Esta semana, frente al Fondo de Cultura Económica, ocurrió algo más que una protesta. Fue un acto de memoria literaria y política: escritoras, poetas y lectoras se apropiaron de un insulto y lo convirtieron en bandera. Se nombraron a sí mismas “Las Horrendas”.
Lo que detonó esta manifestación fue un ejercicio de violencia simbólica desde el poder institucional cuando hace unos días, Paco Ignacio Taibo II, director del FCE, defendió que, de 27 títulos seleccionados para distribución internacional, solo siete fueran escritos por mujeres de los cuales solo tres son de autoras mexicanas. Su argumento fue que no se trataba de “cumplir cuotas”. Para justificarlo, afirmó que “un poemario escrito por una mujer, horriblemente asqueroso de malo” no debía enviarse “solo por ser de mujer”.
Desde su posición de poder, Taibo no solo justificó la exclusión, la presentó como algo normal. Al hacerlo, ejerció dos formas de violencia.

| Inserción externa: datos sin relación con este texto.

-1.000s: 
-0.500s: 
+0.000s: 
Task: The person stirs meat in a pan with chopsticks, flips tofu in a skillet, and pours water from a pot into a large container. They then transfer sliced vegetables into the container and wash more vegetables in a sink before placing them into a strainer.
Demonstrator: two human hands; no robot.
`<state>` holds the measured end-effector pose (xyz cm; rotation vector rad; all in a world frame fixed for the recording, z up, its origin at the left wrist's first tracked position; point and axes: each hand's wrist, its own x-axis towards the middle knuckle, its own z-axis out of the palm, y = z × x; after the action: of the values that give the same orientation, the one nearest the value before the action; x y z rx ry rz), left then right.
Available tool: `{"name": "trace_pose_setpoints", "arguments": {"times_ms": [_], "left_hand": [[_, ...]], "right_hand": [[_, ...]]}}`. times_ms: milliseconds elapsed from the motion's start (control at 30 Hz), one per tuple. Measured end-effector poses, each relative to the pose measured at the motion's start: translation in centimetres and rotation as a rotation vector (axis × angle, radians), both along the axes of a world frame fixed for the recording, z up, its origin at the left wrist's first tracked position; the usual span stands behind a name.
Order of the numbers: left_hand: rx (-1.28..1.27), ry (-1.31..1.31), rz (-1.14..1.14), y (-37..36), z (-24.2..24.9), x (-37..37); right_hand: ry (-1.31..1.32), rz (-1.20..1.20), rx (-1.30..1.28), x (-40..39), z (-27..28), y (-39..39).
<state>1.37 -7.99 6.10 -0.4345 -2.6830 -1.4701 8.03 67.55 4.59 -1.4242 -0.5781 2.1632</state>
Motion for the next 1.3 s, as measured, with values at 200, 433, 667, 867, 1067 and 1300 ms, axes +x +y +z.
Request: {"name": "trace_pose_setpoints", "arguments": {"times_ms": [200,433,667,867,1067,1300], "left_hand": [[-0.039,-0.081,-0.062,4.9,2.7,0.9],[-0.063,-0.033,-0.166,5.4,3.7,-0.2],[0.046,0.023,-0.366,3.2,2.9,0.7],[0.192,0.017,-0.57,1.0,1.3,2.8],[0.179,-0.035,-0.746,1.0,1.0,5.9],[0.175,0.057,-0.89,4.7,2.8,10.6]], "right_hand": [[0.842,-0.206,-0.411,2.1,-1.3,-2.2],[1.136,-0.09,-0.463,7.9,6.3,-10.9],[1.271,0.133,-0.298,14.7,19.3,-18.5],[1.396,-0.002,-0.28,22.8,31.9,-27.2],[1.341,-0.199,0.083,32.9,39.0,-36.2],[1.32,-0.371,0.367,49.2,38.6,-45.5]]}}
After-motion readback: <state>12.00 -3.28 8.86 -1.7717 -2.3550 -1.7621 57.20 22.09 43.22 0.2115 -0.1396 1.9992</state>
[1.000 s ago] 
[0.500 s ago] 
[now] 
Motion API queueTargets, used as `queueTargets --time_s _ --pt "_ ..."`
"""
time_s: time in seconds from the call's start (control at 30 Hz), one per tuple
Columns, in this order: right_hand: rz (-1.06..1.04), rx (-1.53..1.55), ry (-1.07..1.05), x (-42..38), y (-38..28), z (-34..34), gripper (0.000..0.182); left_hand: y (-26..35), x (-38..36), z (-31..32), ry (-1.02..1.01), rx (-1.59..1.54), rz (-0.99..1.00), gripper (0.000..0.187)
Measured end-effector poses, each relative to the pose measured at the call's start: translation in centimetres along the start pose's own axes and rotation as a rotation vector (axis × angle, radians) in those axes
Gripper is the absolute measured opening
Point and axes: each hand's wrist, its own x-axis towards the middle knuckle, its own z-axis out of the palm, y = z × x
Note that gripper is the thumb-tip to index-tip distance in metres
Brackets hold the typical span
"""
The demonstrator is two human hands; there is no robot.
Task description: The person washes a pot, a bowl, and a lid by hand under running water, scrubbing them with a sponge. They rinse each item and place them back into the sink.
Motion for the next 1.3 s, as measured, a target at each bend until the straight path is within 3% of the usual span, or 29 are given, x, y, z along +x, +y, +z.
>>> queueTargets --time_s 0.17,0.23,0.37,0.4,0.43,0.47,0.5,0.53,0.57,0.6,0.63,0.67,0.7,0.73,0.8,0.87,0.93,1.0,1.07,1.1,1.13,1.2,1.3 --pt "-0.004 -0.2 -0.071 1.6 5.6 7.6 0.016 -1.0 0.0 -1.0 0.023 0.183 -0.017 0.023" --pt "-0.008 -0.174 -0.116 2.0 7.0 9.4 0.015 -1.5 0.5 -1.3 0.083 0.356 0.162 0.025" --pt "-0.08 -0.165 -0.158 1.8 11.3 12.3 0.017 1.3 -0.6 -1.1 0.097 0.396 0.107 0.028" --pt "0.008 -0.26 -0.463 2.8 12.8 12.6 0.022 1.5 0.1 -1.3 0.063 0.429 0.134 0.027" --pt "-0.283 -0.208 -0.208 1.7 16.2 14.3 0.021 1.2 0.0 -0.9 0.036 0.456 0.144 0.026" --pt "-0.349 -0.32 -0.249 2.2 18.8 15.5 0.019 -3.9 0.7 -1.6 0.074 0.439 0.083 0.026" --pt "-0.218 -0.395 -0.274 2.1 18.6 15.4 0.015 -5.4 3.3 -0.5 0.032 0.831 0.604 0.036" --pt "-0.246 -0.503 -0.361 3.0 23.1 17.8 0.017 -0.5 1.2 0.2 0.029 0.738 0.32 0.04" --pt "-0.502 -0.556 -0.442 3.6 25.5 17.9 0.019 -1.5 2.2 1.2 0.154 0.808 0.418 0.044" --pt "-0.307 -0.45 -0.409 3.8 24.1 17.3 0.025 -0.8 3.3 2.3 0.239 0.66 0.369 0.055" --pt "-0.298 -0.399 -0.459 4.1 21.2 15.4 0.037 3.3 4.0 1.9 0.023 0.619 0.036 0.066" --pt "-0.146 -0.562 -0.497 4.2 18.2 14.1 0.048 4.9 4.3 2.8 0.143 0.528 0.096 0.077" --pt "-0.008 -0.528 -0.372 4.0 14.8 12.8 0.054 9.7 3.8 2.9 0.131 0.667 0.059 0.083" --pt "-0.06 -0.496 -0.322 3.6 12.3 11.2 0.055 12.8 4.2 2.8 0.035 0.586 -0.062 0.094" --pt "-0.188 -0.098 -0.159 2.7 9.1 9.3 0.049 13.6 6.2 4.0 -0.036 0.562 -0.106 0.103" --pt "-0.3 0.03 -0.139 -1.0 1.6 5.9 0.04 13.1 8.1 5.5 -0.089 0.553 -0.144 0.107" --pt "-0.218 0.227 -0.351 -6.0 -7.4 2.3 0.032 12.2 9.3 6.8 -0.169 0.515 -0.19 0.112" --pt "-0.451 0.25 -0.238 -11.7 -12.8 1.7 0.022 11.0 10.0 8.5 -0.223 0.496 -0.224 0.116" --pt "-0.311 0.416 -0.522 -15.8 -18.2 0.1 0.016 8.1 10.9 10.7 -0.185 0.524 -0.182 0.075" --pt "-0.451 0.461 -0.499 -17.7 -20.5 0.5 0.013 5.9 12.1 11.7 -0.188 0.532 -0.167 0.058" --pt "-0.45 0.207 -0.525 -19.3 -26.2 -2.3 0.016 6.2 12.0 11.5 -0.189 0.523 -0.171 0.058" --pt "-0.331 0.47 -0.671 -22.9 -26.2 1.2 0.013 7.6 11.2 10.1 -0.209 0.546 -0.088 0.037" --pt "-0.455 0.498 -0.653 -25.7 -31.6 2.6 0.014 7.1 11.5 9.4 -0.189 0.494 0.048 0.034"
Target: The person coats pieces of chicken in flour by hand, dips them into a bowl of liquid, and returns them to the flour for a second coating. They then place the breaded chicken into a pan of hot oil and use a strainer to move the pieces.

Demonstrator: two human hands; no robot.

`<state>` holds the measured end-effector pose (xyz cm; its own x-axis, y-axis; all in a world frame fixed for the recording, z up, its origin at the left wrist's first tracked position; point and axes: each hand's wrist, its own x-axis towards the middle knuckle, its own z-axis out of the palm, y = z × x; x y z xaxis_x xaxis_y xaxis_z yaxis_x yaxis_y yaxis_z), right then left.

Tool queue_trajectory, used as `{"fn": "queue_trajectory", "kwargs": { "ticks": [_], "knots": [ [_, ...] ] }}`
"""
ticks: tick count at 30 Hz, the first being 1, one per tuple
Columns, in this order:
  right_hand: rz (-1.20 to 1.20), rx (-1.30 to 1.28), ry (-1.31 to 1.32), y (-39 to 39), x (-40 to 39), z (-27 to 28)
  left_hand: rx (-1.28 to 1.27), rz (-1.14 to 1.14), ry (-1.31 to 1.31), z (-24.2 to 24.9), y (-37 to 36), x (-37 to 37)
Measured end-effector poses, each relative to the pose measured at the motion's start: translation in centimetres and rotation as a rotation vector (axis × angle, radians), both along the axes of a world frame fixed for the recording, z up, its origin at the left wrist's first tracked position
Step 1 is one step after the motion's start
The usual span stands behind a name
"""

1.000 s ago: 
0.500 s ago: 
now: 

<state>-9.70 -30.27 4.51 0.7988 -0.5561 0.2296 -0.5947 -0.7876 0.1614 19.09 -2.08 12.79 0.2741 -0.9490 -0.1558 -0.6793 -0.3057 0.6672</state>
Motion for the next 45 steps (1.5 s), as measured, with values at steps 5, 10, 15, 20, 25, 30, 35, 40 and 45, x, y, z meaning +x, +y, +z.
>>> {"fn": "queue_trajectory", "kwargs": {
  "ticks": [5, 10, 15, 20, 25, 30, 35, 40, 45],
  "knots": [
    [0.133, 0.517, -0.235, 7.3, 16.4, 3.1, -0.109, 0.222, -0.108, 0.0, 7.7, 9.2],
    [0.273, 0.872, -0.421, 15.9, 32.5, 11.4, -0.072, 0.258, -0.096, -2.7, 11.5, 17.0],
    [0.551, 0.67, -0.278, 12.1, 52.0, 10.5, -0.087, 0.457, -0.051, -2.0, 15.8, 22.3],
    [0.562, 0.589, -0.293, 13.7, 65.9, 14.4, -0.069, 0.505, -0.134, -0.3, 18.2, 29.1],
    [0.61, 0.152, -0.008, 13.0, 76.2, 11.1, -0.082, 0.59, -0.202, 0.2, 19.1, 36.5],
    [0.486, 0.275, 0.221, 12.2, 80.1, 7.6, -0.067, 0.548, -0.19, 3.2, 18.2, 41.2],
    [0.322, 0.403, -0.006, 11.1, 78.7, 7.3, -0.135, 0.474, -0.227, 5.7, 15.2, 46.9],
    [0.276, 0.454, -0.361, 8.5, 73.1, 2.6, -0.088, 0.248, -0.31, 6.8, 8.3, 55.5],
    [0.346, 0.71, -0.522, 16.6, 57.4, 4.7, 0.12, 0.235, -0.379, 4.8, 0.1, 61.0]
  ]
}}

La primera, simbólica: descalificar la escritura de mujeres con un desprecio que casi nunca se aplica a obras mediocres de hombres. La segunda, institucional: usar su poder para decidir qué se publica, qué circula y qué se considera literatura en México.
La frase no fue entendida como una postura personal, sino como la continuidad de una estructura patriarcal que históricamente ha desautorizado la palabra de las mujeres. Lo alarmante es que ahora esa deslegitimación está institucionalizada: el Estado la normaliza como criterio cultural, incluso bajo un gobierno encabezado por una presidenta que declara defender la igualdad sustantiva. Esa contradicción revela que el problema no es solo quién ocupa el cargo, sino la estructura que se mantiene intacta.

Al nombrarse “Las Horrendas”, las manifestantes no solo respondieron al insulto, se apropiaron de él y lo convirtieron en una posición política. El gesto señaló algo que lleva generaciones ocurriendo: la cultura ha tratado la escritura de las mujeres como algo menor, válido solo cuando se ajusta a criterios fijados por quienes han controlado catálogos, premios y el canon patriarcal.
Pero esta protesta no nació de una “sensibilidad herida”. Viene de años de trabajo de miles de lectoras que tomamos una decisión política: leer solo mujeres. No es una moda. Es recuperar voces e historias que el patriarcado intentó borrar durante siglos.
La misoginia en estas declaraciones no es un “error individual”: es estructural. Por eso también preocupa la respuesta de Malú Micher, presidenta de la Comisión para la Igualdad de Género en el Senado. Al decir que quizá Taibo “no quiso ofender”, vuelve a centrar la conversación en la intención del hombre y no en el daño y la desigualdad que reproduce. No se trata de explicarlo o suavizarlo, sino de exigir responsabilidad y cambios reales en la política cultural. Sin eso, todo queda en gestos vacíos.
La industria editorial mexicana, como la mayoría en el mundo, se sostiene sobre una fuerza laboral ampliamente feminizada, según el “Informe: Participación profesional de la mujer en la industria del libro (América Latina, España y referencias a Europa)”, alrededor del 60% de quienes trabajan en edición, corrección, diseño y librerías son mujeres.
Sin embargo, esa presencia no se traduce en poder de decisión ni en autoría visible. Según el estudio Women, the Power of the Word (PEN International y UNESCO, 2023) en México siete de cada diez libros publicados son escritos por hombres.
La historia literaria mexicana está llena de autoras subestimadas o directamente borradas. Rosario Castellanos vio cómo buena parte de su obra periodística sobre desigualdad y violencia cultural fue relegada por editores que no consideraban que ese pensamiento mereciera el mismo estatus que la crítica literaria escrita por hombres.
Por eso la protesta apuntó más allá de Taibo II. La carta “No llegamos todas en la cultura”, firmada por más de 120 escritoras, artistas y académicas, señaló que el problema no es la ausencia de “voces femeninas”, sino la persistencia de una estructura editorial que desconfía de ellas.
La respuesta de la presidenta Claudia Sheinbaum lo confirmó: llamó a Taibo “un gran compañero” y propuso crear una “colección especial de escritoras”. Pero esa propuesta suena a ponerlas en un rincón, precisamente para acallar las voces o “cumplir la cuota”. Separar a las escritoras no corrige la desigualdad, solo la disfraza para que todo siga igual.
Las mujeres que se nombraron “horrendas” no pedían amabilidad, ni reconocimiento simbólico, ni una colección aparte. Estaban reclamando algo que sigue negándose: autoridad. Y lo hicieron justamente frente a la institución que presume representar la cultura nacional.
En un país donde se dice “llegamos todas” desde el poder, estas mujeres mostraron lo contrario: no llegamos todas si no tenemos voz, decisión y lugar en el centro.